▶ **TASK BRIEF**
Once you find the line with "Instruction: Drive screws" in the data below, transcribe exactly each line from there to the line with "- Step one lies", inclusive, and nothing else. Drop the pictures.

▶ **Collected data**
[Start of Attachment]

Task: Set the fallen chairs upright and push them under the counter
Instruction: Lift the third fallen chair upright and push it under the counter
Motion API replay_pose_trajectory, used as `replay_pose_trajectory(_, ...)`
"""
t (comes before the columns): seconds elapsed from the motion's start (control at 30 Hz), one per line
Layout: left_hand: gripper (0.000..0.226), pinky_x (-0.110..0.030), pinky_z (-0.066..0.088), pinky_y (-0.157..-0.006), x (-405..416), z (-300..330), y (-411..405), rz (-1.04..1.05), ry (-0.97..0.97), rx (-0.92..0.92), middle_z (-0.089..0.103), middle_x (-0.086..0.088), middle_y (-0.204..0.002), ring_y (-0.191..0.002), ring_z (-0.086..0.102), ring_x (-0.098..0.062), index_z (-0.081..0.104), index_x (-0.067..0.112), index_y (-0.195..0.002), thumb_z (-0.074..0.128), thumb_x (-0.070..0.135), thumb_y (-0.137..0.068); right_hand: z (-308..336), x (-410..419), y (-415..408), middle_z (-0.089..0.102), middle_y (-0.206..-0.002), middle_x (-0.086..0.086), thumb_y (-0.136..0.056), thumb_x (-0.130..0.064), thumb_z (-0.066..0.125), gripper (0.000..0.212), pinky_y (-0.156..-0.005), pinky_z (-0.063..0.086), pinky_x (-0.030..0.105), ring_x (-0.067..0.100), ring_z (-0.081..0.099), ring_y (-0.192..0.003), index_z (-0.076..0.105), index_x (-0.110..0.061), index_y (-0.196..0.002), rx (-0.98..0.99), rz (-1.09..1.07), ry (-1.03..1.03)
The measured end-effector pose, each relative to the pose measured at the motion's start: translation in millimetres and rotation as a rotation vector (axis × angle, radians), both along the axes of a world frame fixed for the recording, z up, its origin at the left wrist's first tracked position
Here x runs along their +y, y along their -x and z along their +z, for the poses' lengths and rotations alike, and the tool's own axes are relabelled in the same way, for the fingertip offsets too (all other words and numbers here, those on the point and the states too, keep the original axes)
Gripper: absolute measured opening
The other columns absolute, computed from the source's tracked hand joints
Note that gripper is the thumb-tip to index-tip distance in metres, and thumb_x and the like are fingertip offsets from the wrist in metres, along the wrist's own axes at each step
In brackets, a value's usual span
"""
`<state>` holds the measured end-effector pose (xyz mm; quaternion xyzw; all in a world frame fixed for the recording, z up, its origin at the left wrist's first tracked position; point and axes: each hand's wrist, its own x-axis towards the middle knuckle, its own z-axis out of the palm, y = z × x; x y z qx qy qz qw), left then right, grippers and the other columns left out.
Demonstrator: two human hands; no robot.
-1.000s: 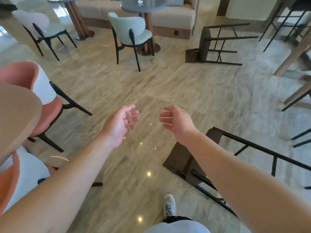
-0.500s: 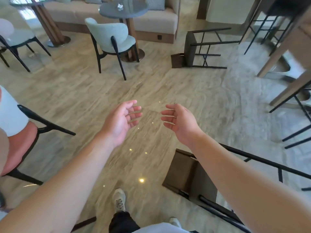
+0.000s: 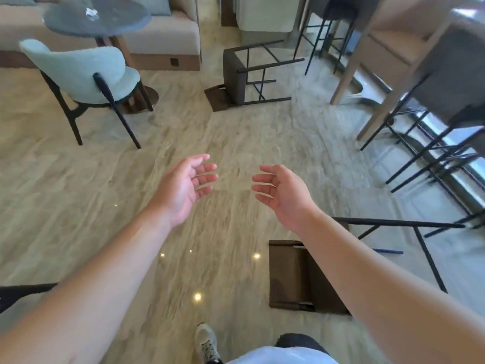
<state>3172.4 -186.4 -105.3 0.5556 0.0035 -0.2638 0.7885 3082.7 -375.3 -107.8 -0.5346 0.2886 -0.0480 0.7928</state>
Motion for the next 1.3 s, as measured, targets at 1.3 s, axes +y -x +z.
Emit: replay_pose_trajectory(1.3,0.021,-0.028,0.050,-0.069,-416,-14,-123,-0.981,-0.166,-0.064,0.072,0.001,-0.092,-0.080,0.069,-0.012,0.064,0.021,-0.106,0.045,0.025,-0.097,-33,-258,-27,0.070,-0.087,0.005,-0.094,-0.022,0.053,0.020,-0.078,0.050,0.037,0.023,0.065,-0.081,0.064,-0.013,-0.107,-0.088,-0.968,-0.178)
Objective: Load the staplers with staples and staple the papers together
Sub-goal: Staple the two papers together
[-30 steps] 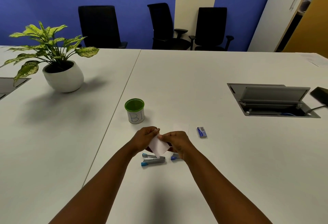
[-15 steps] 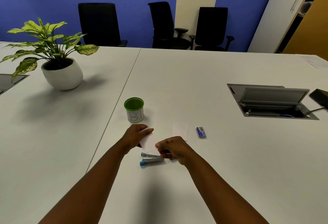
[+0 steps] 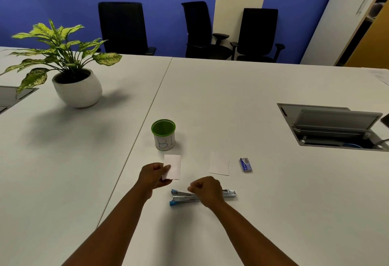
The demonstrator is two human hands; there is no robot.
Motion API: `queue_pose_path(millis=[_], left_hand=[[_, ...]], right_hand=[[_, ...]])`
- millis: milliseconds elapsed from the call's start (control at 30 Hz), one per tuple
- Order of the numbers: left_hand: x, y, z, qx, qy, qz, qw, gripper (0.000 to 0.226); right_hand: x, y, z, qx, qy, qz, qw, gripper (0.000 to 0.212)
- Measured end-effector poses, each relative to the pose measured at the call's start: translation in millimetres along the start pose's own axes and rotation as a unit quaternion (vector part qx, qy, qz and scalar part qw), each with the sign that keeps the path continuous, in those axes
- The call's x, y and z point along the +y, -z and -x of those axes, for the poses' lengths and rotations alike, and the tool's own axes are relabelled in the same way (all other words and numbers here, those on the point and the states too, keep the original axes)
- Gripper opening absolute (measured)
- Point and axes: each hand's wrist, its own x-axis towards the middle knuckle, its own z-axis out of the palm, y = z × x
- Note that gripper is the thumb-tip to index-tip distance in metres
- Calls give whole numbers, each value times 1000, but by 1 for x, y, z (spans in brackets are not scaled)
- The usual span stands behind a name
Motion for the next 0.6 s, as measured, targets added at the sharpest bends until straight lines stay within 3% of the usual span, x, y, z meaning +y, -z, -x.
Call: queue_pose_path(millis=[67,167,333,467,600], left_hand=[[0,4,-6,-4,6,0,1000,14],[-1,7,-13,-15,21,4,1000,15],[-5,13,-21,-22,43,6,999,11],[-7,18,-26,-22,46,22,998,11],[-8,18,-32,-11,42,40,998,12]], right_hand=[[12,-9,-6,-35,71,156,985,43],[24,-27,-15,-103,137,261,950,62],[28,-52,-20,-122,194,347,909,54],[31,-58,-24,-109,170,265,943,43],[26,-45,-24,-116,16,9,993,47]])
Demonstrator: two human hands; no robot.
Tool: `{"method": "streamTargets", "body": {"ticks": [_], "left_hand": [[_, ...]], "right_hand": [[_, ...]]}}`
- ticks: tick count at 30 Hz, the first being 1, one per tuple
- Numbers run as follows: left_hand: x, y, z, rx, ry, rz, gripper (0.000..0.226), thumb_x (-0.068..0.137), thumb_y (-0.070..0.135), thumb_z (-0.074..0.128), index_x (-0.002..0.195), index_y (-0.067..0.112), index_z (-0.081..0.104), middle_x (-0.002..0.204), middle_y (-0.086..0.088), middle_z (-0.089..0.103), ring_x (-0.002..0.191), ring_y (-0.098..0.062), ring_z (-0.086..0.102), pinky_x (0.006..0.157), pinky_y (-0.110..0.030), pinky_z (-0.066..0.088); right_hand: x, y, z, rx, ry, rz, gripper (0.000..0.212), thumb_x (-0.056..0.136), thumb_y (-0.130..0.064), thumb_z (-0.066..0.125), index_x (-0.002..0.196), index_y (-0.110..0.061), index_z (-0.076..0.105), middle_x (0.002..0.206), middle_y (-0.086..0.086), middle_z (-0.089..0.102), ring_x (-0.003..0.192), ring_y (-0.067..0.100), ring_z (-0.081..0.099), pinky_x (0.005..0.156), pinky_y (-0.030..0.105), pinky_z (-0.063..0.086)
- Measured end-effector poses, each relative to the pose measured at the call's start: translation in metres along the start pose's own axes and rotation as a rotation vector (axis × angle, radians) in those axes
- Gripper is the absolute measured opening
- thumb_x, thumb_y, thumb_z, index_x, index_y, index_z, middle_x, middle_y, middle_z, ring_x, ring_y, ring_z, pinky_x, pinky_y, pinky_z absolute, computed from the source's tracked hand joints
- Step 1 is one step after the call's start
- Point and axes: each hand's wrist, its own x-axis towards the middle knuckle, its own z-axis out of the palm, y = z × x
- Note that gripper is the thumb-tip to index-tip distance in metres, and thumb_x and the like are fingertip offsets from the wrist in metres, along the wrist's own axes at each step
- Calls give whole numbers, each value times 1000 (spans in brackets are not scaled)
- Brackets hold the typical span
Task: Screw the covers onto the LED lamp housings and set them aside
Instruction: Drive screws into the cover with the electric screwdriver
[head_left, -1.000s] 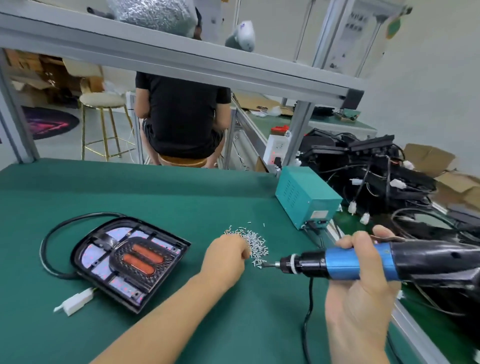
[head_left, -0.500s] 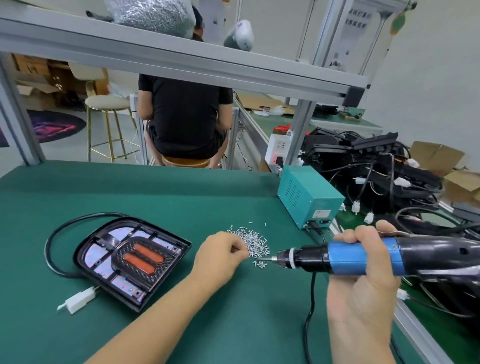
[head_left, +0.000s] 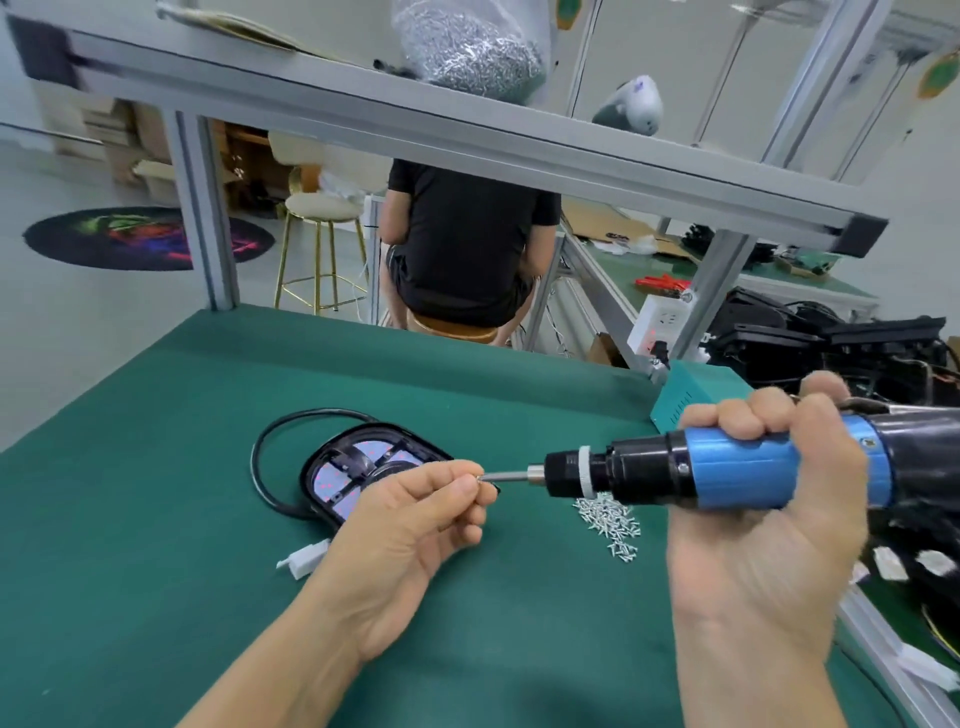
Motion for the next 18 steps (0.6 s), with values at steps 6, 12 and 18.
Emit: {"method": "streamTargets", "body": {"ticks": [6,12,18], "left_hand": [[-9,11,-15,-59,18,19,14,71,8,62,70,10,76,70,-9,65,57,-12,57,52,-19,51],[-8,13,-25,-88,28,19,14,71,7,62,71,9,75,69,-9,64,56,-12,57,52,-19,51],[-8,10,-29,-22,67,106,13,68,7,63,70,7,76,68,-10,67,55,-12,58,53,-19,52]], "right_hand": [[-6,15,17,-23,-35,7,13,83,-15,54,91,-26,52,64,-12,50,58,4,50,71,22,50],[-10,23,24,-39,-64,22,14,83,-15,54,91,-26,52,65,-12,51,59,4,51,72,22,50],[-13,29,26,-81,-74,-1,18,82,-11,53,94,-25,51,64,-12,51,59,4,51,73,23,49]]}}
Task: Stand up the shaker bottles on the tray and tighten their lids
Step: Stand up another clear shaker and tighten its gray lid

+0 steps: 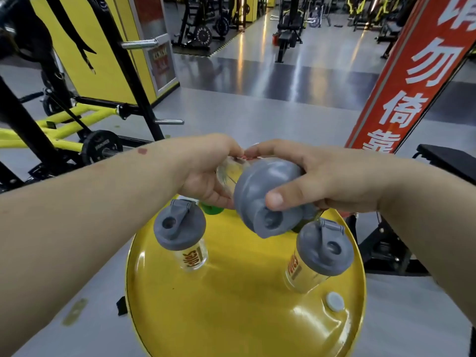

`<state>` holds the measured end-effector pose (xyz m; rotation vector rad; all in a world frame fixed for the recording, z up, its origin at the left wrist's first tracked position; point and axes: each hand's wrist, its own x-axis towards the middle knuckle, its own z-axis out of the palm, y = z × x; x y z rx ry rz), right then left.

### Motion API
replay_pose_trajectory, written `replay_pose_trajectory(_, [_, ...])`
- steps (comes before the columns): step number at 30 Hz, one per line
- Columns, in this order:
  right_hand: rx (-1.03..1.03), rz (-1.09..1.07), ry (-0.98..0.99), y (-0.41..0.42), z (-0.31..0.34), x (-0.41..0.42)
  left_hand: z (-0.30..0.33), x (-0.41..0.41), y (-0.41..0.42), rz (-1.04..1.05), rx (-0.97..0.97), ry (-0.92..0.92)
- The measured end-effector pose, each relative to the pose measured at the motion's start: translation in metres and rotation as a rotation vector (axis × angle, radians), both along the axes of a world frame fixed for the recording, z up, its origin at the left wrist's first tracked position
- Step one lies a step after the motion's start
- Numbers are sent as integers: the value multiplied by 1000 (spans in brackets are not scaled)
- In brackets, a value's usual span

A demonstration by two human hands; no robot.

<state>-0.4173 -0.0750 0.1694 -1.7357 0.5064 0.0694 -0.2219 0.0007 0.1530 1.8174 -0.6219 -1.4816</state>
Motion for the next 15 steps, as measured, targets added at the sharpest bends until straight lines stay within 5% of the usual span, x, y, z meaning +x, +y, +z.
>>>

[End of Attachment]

▶ **SOLUTION TO THE EXERCISE**
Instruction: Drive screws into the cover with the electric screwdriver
[head_left, -1.000s] 
[head_left, -0.500s] 
[head_left, +0.000s] 
Motion for the next 18 steps (0.6 s), with values at steps 6, 12 and 18.
Emit: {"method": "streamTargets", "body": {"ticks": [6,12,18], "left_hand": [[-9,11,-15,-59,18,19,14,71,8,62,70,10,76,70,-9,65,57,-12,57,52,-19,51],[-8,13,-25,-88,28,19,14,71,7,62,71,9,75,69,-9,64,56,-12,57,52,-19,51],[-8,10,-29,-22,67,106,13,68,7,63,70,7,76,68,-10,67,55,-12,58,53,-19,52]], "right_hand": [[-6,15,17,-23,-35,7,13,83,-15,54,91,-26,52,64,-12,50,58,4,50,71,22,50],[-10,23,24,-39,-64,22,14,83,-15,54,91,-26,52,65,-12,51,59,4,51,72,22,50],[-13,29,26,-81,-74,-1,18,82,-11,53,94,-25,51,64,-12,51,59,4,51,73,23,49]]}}
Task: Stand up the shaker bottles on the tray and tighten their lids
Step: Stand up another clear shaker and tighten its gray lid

+0 steps: 

`<state>` holds the measured end-effector pose (xyz m; rotation vector rad; all in a world frame fixed for the recording, z up, its origin at the left wrist's first tracked position; point and axes: each hand's wrist, its own x-axis towards the middle knuckle, its own z-axis out of the palm, y = z × x; x y z rx ry rz), right then left.

### Motion API
replay_pose_trajectory, written `replay_pose_trajectory(_, [_, ...])`
- steps (comes before the columns): step number at 30 Hz, one per line
- Columns, in this order:
  right_hand: rx (-1.03..1.03), rz (-1.09..1.07), ry (-0.98..0.99), y (-0.41..0.42), z (-0.31..0.34), x (-0.41..0.42)
  left_hand: z (-0.30..0.33), x (-0.41..0.41), y (-0.41..0.42), rz (-1.04..1.05), rx (-0.97..0.97), ry (-0.92..0.92)
- The measured end-effector pose, each relative to the pose measured at the motion's start: translation in metres and rotation as a rotation vector (axis × angle, radians), both along the axes of a world frame fixed for the recording, z up, its origin at the left wrist's first tracked position
- Step one lies a step after the motion's start

With that, the answer is complete.